IBM has announced it’s surmounted one of the biggest hurdles on the road toward creating the world’s first true usable quantum computer.
A number of analysts have predicted that the jump from traditional computing to quantum chips could be on par with the revolution we saw when the world moved from vacuum tubes to integrated circuits back in the early sixties.
The reason for this increased power is that quantum computers are capable of processing multitudes more calculations than traditional CPUs at once, because instead of a transistor existing in one of either two states — on, or off — independently of one another, a quantum bit can be both at the same time.
How is that possible? Well, while the specifics of the mechanism that makes it work involves a bit more math than I could sit through in college, at its essence the computer is taking advantage of a quantum phenomena known as “superposition,” wherein an atom can act as both a wave and a particle at once.
In short, this means that at least in theory, quantum bits (or “qubits”), can process twice as much information twice as fast.

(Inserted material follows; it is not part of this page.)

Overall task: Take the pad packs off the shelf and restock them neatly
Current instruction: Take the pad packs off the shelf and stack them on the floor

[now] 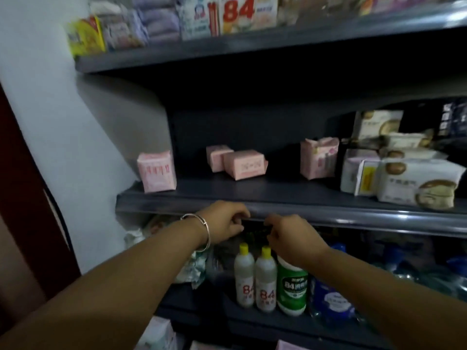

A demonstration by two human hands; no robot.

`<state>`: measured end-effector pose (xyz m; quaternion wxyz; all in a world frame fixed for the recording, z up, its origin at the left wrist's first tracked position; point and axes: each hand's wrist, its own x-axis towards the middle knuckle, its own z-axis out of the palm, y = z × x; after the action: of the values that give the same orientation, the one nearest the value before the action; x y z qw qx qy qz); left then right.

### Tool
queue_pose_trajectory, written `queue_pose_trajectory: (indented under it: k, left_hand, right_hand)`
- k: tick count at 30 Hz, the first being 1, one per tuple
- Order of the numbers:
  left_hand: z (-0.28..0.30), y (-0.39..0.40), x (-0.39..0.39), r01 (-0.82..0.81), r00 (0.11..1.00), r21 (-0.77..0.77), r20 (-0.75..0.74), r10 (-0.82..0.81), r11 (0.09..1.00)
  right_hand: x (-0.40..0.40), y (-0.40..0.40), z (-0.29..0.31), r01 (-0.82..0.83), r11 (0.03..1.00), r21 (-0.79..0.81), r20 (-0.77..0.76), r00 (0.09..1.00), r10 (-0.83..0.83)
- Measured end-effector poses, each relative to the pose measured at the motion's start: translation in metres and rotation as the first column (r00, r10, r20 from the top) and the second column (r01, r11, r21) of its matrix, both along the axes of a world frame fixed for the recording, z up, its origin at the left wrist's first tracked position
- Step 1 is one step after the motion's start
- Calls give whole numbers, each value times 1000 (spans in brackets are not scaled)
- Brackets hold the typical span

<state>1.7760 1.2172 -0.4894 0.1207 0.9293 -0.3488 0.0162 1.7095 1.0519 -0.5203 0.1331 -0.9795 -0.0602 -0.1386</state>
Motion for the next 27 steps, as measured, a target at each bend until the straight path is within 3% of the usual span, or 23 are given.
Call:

This has made the race to create the world’s first true quantum computer a bit of a Holy Grail moment for big chip makers, who have found themselves inching closer to maxing out Moore’s Law as 22 nano-meter transistors shrink to to 14nm, and 14nm tries to make the jump to 10.

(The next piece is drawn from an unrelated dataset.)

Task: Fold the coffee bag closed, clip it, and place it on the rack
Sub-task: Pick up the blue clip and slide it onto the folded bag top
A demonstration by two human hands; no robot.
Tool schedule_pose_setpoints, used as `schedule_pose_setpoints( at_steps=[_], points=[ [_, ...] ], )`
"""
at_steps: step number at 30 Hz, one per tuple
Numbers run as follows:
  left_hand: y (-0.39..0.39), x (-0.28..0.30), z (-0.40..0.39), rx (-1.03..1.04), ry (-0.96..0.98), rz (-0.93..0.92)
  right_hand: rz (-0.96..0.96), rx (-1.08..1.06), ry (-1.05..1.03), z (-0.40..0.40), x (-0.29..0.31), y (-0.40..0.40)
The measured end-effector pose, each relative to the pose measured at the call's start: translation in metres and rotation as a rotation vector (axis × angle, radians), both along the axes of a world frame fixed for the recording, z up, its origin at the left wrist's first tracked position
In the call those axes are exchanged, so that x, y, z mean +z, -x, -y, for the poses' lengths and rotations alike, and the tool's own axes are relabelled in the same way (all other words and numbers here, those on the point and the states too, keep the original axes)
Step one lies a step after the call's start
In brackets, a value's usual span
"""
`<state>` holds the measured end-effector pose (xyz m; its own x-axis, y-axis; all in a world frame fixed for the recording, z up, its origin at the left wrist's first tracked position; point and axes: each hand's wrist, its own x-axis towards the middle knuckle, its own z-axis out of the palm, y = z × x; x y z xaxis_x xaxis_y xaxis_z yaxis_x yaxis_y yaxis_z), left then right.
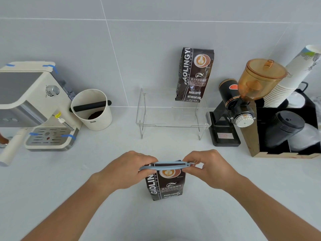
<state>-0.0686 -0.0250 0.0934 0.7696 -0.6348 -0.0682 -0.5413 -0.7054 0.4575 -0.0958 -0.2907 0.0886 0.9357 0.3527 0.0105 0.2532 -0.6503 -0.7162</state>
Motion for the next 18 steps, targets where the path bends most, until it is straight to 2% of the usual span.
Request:
schedule_pose_setpoints(
  at_steps=[8,14,18],
  points=[
    [0.0,-0.004,-0.003,-0.027,0.017,-0.034,0.032,0.013,-0.034,0.0,-0.008,0.004],
    [0.002,-0.004,-0.003,-0.044,0.057,-0.1,-0.152,0.037,-0.159,0.005,-0.005,-0.007],
    [0.001,-0.005,-0.006,-0.008,0.099,-0.14,-0.2,0.058,-0.189,0.005,-0.007,-0.013]
  ],
)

So far we’ve seen just one company pull out in front of the herd with its own entry, D-Wave, which first debuted all the way back in 2013. Unfortunately for futurists, the D-Wave is more a proof of concept that quantum computing is at least possible, but still not necessarily all that much quicker than what we have to work with today.
IBM has found a way for quantum computers to check their own errors, overcoming quantum decoherence.

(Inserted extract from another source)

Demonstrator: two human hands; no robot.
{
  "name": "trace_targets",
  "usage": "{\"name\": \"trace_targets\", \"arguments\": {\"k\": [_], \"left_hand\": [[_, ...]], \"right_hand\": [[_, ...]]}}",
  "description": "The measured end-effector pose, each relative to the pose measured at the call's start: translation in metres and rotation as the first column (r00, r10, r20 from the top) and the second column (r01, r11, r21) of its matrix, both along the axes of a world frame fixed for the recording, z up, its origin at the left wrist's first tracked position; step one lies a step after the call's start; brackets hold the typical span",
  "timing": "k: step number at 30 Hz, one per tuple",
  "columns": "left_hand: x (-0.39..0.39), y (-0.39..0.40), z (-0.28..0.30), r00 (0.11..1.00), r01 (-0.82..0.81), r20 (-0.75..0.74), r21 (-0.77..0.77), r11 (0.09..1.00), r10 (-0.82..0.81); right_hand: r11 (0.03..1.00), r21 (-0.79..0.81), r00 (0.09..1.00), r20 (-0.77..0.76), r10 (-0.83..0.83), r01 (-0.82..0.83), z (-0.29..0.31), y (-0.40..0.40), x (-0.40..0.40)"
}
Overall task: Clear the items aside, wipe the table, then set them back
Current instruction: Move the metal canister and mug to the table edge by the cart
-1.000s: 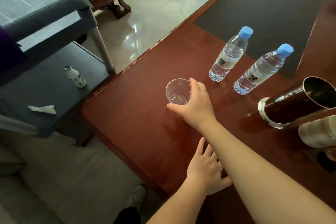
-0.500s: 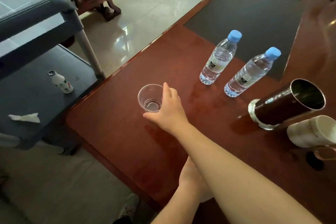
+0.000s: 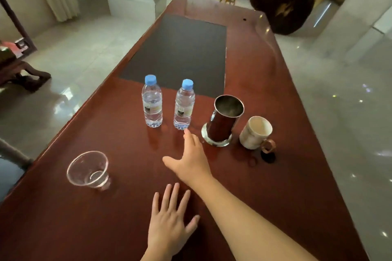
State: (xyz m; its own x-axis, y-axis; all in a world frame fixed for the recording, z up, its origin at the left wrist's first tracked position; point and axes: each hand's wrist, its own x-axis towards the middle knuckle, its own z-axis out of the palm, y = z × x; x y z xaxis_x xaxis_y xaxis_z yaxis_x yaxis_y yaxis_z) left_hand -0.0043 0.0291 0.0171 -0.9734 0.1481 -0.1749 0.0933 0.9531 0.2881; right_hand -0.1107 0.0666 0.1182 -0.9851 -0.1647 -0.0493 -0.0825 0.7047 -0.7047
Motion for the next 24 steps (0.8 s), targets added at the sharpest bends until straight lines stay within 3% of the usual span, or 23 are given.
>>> {"name": "trace_targets", "arguments": {"k": [1, 3, 5, 10, 12, 19, 24], "left_hand": [[0.010, -0.025, -0.019, 0.985, -0.055, -0.165, -0.008, 0.998, 0.053], [0.017, -0.037, -0.022, 0.983, -0.092, -0.165, -0.066, 0.994, 0.080], [0.008, -0.026, -0.014, 0.994, -0.076, -0.082, -0.012, 0.997, 0.075], [0.006, -0.024, -0.006, 0.982, -0.111, -0.146, 0.088, 0.990, 0.123], [0.003, -0.019, 0.000, 0.989, -0.112, -0.088, 0.116, 0.987, 0.122], [-0.003, -0.017, 0.017, 0.990, -0.128, -0.053, 0.057, 0.990, 0.131], [-0.038, -0.011, 0.037, 0.984, -0.155, -0.063, 0.181, 0.971, 0.169]], "right_hand": [[0.998, -0.006, 0.998, -0.008, -0.057, 0.057, 0.004, 0.019, 0.001], [0.986, -0.015, 0.986, -0.016, -0.164, 0.164, 0.011, 0.057, 0.004], [0.965, -0.018, 0.965, -0.021, -0.262, 0.262, 0.017, 0.095, 0.009], [0.879, -0.054, 0.880, -0.008, -0.476, 0.475, 0.026, 0.175, 0.028], [0.838, -0.068, 0.840, 0.005, -0.542, 0.541, 0.025, 0.199, 0.036], [0.756, -0.069, 0.759, 0.054, -0.649, 0.651, 0.015, 0.236, 0.044], [0.743, -0.053, 0.744, 0.078, -0.663, 0.667, 0.006, 0.232, 0.037]]}}
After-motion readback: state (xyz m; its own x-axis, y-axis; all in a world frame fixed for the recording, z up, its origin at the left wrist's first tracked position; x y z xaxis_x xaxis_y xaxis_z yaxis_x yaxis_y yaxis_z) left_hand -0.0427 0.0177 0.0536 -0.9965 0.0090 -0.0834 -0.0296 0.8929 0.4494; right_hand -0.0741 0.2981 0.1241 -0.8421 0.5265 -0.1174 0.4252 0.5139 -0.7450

Now though, according to a statement released by IBM Research, it seems Big Blue may have found a way around one of the biggest qualms in quantum computing by sorting out the problem of something known as “quantum decoherence.”
Decoherence is a stumbling block that quantum computers run into when there’s too much “noise” surrounding a chip, either from heat, radiation, or internal defects. The systems that support quantum chips are incredibly sensitive pieces of machinery, and even the slightest bit of interference can make it impossible to know whether or not the computer was able to successfully figure out that two plus two equals four.
IBM was able to solve this by upping the number of available qubits laid out on a lattice grid to four instead of two, so the computer can compensate for these errors by running queries against itself and automatically compensating for any difference in the results.
In laymen’s, this means that researchers can accurately track the quantum state of a qubit, without altering the result through the act of observing alone.
“Quantum computing could be potentially transformative, enabling us to solve problems that are impossible or impractical to solve today,” said Arvind Krishna, senior vice president and director of IBM Research, in a statement.
While that may not sound huge, it’s still a big step in the right direction for IBM. The company believes the quantum revolution could be a potential savior for the supercomputing industry, a segment that is projected to be hardest hit by the imminent slowdown of Moore’s trajectory.
Other possible applications up for grabs include solving complex physics problems beyond our current understanding, testing drug combinations by the billions at a time, and creating unbreakable encryption through the use of quantum cryptography.